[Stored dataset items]

____

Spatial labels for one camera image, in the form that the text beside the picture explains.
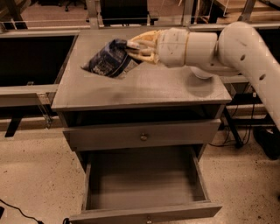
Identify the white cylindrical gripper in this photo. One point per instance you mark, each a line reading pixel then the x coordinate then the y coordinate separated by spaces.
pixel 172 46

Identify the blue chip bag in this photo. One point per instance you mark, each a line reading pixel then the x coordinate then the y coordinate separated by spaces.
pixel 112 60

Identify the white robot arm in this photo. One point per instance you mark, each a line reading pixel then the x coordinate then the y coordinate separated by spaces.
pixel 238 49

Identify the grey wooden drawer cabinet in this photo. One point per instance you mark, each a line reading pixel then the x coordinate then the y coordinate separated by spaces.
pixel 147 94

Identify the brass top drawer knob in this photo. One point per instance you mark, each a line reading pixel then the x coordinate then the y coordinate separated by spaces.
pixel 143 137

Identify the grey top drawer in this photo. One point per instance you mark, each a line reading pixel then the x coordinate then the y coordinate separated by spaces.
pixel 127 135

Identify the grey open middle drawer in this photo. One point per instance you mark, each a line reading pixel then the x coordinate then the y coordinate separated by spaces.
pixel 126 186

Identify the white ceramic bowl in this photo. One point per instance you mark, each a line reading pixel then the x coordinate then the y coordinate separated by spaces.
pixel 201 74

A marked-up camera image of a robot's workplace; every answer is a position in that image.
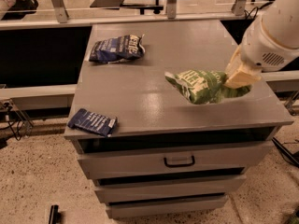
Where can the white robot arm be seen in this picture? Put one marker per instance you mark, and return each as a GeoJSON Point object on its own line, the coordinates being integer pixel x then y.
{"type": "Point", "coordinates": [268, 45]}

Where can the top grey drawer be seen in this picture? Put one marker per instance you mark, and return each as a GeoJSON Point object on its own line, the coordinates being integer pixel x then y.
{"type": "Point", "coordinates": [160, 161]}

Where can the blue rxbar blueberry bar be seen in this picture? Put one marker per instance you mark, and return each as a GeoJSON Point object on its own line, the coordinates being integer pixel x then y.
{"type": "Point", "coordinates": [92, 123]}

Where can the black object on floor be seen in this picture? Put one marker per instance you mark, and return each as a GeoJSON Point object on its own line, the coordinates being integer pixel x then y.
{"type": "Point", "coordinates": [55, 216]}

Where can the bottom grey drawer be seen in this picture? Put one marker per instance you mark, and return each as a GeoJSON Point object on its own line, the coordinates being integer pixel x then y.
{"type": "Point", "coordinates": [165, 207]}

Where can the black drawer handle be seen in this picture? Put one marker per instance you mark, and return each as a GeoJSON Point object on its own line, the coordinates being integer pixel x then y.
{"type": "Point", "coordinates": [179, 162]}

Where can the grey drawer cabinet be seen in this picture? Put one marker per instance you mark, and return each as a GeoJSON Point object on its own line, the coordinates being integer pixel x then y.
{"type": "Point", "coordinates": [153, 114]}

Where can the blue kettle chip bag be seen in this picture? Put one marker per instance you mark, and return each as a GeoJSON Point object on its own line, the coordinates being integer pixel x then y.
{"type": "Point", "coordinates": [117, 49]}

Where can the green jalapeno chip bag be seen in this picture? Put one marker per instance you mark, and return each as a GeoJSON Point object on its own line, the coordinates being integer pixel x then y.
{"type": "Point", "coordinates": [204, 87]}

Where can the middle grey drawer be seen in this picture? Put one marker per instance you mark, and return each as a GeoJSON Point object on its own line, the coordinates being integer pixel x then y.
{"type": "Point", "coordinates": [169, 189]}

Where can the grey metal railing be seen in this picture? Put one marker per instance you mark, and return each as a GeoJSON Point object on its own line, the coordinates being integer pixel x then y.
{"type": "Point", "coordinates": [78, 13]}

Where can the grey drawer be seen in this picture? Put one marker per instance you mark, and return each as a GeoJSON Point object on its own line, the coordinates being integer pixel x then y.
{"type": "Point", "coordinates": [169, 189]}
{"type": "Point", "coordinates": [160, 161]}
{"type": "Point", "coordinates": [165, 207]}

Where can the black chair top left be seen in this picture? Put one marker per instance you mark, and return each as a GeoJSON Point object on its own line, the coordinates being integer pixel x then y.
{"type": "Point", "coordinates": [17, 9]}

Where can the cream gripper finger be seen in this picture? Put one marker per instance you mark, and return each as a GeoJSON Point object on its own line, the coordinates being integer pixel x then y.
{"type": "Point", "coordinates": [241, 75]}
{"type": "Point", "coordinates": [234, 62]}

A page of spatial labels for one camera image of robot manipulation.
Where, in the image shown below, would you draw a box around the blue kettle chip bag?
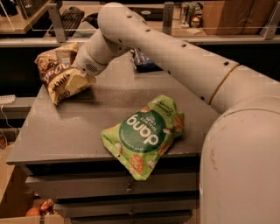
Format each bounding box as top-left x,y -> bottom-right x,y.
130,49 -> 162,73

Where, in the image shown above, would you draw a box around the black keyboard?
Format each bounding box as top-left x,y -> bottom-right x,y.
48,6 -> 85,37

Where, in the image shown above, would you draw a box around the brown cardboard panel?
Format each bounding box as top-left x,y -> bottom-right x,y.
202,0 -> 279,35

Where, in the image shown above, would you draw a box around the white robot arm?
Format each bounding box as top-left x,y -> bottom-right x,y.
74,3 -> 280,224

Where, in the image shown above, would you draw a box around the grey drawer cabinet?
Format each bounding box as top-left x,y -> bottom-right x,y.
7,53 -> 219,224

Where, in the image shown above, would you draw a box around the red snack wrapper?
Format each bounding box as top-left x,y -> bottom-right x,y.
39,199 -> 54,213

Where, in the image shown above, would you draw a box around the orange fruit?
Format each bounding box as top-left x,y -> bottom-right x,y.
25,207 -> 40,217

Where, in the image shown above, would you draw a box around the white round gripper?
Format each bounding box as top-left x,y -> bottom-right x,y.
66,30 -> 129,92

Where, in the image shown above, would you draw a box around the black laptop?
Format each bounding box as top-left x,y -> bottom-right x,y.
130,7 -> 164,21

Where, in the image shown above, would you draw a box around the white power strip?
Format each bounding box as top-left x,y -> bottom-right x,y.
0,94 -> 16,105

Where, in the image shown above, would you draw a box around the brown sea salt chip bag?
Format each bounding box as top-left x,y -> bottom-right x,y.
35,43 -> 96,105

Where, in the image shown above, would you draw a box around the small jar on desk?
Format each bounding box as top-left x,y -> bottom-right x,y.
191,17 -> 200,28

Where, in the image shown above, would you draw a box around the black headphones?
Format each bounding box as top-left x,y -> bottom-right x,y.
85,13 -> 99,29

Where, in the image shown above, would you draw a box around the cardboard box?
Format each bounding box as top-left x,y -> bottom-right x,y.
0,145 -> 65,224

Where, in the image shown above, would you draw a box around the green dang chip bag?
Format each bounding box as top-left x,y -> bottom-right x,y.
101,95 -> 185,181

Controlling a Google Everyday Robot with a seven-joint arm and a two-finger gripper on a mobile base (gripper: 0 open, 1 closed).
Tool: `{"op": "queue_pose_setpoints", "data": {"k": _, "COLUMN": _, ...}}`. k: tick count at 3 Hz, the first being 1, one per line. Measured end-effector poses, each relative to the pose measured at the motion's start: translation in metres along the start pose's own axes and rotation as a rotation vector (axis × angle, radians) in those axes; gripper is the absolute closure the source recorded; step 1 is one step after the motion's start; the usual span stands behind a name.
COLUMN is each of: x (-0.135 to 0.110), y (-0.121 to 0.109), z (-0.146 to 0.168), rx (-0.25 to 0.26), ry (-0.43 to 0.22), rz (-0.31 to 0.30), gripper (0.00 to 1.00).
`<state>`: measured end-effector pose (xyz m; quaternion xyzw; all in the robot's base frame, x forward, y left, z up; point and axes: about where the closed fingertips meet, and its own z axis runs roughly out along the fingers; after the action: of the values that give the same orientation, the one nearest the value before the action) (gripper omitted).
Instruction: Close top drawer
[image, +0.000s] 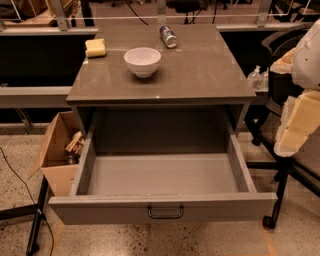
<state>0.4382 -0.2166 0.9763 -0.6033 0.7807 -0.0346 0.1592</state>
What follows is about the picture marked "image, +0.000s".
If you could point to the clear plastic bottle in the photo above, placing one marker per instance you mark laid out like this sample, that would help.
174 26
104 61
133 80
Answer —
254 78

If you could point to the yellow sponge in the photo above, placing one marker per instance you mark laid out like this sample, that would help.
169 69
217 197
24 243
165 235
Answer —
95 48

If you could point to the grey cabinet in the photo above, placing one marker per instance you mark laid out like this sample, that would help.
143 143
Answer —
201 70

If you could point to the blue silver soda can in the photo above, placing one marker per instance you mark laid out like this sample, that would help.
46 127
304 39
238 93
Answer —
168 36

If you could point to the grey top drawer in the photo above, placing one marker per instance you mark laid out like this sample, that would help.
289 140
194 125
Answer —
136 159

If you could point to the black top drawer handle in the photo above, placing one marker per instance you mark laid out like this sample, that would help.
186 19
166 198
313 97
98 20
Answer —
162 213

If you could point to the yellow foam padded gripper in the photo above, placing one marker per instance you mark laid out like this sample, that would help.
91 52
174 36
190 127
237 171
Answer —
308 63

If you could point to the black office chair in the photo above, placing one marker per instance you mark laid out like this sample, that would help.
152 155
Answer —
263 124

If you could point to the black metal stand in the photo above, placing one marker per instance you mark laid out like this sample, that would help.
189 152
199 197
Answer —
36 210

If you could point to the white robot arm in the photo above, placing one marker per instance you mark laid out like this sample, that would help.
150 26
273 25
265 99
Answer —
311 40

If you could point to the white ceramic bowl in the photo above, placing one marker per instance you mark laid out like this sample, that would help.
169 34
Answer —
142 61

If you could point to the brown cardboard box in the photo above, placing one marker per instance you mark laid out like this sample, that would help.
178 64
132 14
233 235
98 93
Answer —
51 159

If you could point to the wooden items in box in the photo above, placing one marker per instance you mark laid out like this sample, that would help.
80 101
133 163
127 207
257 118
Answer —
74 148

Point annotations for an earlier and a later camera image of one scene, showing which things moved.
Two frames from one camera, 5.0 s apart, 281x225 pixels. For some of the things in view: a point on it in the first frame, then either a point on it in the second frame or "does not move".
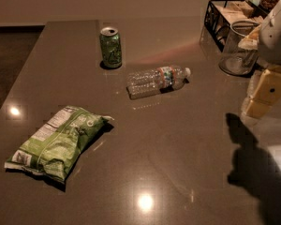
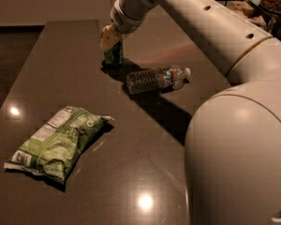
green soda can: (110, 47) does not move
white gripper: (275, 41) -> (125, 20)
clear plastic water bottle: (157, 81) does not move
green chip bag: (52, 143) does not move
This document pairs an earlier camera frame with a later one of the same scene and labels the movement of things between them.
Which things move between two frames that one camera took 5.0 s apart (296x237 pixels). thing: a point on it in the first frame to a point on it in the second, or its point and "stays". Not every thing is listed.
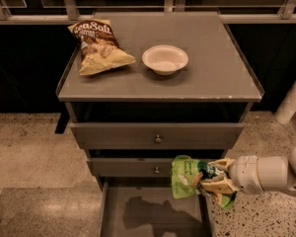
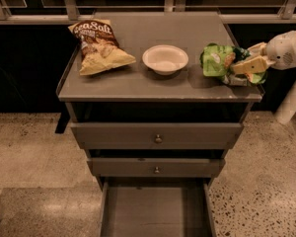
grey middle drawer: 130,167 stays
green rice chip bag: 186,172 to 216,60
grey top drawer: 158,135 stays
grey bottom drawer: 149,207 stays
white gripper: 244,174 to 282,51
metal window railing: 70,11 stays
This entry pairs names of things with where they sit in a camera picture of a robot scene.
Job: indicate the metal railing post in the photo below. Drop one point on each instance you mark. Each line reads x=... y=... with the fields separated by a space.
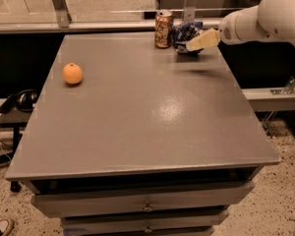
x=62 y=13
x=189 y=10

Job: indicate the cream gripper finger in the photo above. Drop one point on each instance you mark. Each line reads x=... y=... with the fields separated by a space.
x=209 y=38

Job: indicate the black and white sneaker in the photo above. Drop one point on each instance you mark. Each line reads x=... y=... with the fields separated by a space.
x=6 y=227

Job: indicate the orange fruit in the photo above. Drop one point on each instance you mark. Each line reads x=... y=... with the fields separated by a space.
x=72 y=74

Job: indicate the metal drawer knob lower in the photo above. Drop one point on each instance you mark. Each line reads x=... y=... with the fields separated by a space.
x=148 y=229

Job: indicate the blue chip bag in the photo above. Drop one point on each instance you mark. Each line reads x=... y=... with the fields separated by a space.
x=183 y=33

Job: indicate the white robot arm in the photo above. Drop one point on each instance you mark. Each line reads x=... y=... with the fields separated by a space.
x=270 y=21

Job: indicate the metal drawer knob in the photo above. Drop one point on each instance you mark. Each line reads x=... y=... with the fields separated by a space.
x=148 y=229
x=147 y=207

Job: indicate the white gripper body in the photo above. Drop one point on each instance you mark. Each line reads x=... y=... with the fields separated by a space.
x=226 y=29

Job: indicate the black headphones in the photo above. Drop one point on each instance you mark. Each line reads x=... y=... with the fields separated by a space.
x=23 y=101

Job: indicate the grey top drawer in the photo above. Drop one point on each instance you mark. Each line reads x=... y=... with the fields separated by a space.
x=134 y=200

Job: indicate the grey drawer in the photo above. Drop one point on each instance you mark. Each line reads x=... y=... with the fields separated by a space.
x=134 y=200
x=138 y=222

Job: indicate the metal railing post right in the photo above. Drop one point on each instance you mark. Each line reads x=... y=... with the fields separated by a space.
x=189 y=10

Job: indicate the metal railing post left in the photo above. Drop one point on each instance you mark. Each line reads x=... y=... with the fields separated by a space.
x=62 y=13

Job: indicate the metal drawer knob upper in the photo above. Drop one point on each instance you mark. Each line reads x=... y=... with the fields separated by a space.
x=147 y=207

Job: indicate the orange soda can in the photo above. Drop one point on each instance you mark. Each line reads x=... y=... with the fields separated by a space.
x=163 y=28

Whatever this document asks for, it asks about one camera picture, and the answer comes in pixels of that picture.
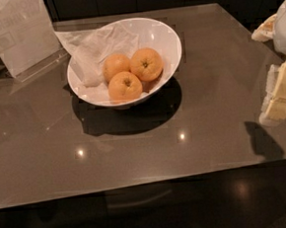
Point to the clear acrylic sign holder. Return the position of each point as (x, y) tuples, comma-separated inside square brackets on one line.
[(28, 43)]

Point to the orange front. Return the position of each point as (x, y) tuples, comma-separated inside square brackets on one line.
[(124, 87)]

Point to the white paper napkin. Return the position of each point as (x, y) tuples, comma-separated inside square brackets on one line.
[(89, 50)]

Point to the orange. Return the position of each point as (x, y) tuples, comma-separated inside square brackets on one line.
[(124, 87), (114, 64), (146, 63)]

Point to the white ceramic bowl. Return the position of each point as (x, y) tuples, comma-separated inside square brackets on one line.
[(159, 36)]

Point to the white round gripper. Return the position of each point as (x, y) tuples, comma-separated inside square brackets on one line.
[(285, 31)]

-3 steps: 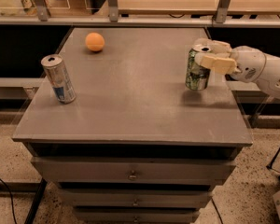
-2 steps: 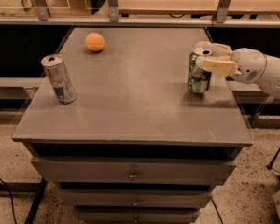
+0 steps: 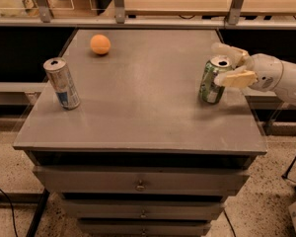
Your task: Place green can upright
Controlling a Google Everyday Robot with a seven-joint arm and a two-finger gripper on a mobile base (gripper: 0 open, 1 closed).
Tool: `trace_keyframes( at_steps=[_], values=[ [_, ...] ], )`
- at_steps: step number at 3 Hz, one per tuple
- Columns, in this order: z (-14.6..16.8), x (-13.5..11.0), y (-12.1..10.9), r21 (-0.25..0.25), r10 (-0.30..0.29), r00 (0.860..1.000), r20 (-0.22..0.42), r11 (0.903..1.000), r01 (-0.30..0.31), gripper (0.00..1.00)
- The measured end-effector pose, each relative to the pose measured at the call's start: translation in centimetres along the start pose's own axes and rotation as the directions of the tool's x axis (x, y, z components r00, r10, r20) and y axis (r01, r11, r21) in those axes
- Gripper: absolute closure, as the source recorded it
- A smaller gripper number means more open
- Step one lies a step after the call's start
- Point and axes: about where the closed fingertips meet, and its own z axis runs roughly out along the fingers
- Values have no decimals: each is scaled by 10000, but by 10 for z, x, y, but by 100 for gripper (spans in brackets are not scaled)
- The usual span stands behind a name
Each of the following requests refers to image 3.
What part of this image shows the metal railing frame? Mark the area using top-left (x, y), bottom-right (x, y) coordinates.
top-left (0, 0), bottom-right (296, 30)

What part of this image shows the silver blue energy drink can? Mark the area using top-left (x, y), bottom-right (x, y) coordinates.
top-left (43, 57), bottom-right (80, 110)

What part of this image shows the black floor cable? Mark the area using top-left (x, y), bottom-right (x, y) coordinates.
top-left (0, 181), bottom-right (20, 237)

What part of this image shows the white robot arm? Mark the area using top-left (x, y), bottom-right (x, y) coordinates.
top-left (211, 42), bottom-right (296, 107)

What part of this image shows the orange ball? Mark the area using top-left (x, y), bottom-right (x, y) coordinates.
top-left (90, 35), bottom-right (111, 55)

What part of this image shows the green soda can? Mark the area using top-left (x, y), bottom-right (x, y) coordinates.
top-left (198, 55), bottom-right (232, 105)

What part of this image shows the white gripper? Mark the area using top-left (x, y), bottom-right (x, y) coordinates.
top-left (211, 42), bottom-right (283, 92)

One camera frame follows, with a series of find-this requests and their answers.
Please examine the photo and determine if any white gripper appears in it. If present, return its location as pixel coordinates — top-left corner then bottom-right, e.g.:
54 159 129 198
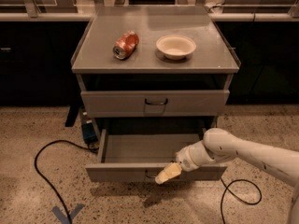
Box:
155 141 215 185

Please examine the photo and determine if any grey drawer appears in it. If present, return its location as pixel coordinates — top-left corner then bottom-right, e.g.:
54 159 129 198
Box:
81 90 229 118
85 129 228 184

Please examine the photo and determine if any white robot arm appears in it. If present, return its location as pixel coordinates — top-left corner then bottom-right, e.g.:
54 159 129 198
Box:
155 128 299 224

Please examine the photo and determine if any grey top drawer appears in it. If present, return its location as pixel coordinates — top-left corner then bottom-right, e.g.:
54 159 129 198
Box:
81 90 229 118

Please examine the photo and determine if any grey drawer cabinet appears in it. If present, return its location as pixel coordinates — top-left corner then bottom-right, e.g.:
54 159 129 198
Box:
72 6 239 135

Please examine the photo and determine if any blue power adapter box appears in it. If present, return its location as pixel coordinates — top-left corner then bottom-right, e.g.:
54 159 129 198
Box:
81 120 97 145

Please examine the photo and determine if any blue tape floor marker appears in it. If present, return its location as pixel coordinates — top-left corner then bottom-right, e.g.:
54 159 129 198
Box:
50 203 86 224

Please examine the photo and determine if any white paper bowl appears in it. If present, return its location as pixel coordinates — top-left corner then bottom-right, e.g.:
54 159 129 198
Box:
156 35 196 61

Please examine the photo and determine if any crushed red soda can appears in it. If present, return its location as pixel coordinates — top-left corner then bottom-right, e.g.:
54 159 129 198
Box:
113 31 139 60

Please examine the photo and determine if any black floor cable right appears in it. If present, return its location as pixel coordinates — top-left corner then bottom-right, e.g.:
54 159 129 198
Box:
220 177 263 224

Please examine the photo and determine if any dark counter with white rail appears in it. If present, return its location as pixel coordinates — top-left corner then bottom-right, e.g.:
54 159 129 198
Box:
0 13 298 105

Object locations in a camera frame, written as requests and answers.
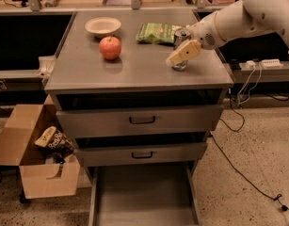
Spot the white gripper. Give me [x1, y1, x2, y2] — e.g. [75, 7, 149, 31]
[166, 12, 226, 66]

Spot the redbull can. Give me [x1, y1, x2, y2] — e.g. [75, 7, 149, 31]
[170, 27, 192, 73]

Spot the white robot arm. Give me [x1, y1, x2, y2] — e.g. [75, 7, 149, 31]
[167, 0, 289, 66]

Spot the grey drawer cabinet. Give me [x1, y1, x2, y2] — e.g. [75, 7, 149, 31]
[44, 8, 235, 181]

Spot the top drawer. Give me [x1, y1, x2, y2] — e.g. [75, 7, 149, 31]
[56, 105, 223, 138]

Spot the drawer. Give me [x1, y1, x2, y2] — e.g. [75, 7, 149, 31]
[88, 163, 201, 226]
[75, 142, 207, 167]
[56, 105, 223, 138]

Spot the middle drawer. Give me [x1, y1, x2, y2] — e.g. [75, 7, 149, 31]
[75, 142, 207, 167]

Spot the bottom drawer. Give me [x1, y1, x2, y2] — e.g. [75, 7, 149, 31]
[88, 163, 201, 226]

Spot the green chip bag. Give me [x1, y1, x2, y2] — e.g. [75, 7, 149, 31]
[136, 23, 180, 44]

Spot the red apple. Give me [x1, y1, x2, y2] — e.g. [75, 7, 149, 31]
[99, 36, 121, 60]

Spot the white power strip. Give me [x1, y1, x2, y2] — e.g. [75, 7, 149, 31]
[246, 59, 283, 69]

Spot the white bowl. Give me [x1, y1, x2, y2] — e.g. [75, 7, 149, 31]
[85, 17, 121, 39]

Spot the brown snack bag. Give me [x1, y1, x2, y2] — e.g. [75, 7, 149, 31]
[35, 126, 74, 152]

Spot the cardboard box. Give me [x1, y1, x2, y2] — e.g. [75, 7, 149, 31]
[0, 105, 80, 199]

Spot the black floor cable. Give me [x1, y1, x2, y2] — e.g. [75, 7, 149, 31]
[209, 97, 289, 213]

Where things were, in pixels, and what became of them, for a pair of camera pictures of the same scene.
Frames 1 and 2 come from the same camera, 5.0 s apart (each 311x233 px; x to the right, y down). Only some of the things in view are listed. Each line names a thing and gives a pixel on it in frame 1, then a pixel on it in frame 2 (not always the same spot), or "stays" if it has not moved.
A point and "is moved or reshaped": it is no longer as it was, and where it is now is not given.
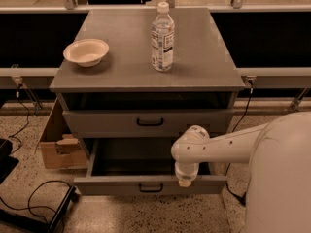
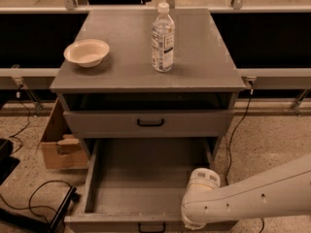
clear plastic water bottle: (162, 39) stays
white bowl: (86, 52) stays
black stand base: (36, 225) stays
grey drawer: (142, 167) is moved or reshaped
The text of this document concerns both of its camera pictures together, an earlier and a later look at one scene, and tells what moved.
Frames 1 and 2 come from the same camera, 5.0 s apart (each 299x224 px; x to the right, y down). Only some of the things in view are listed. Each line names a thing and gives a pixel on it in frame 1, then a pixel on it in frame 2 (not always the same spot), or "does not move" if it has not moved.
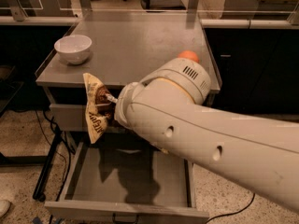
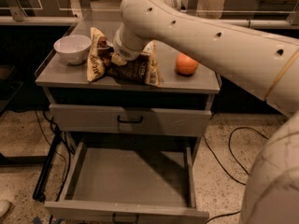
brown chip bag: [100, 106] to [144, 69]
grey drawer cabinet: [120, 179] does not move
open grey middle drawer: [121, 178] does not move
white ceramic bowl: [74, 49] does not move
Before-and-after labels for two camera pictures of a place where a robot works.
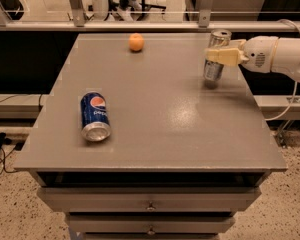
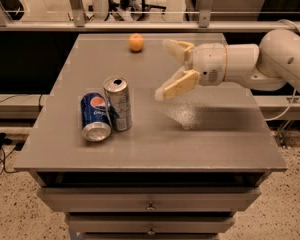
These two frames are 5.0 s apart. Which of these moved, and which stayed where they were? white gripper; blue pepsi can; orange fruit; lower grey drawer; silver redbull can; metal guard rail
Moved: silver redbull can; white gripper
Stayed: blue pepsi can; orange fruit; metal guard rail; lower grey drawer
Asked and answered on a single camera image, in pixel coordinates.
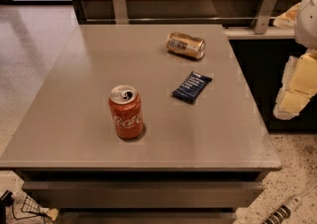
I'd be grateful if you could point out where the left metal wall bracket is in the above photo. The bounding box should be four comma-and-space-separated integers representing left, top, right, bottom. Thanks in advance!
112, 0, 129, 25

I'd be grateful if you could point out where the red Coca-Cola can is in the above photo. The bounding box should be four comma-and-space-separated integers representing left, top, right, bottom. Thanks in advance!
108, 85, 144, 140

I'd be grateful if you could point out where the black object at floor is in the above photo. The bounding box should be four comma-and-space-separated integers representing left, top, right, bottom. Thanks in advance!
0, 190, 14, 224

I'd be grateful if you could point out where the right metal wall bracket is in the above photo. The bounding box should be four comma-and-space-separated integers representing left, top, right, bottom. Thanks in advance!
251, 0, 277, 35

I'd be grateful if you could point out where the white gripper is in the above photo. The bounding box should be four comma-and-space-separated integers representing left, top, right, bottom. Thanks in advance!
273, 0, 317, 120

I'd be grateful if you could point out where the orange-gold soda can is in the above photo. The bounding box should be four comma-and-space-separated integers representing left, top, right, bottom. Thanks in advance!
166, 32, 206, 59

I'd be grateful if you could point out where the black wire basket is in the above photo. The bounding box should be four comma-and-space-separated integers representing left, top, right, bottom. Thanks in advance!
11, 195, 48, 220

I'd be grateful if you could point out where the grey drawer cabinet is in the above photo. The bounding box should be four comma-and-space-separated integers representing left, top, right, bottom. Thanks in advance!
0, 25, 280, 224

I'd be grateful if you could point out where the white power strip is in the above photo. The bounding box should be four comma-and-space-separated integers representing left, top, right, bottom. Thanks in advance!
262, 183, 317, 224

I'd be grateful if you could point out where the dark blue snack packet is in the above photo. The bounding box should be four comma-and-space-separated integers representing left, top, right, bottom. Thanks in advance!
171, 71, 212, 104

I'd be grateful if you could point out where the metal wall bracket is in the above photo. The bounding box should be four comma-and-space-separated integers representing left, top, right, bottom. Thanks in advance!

____

▶ _Problem to solve_:
When you reach the line with "green soda can: (110, 47) does not move" in the records above, start writing out lines exactly, and stop once the line with "This document pairs" has been written; include nothing else.

▶ _Solution to the exercise_:
green soda can: (110, 47) does not move
white gripper: (275, 41) -> (125, 20)
clear plastic water bottle: (157, 81) does not move
green chip bag: (52, 143) does not move
This document pairs an earlier camera frame with a later one of the same scene and labels the movement of things between them.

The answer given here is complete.